What is needed:
The response should consist solely of the lines running from the line with "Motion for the" to the end of the data, retyped exactly.

*** Opening Collected data ***

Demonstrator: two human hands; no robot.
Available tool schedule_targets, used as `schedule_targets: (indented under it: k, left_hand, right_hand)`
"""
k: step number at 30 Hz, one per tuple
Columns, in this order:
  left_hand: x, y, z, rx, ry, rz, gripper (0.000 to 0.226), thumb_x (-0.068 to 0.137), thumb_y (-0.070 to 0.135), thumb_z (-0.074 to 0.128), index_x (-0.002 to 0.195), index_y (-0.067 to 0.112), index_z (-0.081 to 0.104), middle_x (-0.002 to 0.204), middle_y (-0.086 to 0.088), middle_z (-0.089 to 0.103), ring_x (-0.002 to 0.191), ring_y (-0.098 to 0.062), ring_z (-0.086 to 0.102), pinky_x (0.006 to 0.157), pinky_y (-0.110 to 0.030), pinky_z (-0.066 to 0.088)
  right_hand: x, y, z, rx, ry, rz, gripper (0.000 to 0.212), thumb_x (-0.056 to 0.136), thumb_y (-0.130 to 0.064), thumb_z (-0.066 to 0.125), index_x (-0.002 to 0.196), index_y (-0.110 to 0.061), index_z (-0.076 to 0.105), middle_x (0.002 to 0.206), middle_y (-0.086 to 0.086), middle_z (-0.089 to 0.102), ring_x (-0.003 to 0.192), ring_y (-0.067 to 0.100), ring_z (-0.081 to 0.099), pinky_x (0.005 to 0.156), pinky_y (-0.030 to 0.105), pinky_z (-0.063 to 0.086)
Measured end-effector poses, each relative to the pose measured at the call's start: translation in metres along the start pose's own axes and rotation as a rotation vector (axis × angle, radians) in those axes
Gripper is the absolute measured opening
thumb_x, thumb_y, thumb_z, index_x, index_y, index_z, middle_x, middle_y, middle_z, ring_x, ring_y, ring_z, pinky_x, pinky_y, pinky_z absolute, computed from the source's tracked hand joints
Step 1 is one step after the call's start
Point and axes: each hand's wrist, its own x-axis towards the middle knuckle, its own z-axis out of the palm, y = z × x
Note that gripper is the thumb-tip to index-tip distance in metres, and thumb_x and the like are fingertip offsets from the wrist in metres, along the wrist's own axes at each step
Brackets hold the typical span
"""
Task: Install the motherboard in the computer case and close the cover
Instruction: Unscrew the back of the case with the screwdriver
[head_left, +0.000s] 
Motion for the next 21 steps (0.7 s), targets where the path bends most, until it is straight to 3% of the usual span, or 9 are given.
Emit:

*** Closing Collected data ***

Exercise answer:
Motion for the next 21 steps (0.7 s), targets where the path bends most, until it is straight to 3% of the usual span, or 9 are given.
Emit:

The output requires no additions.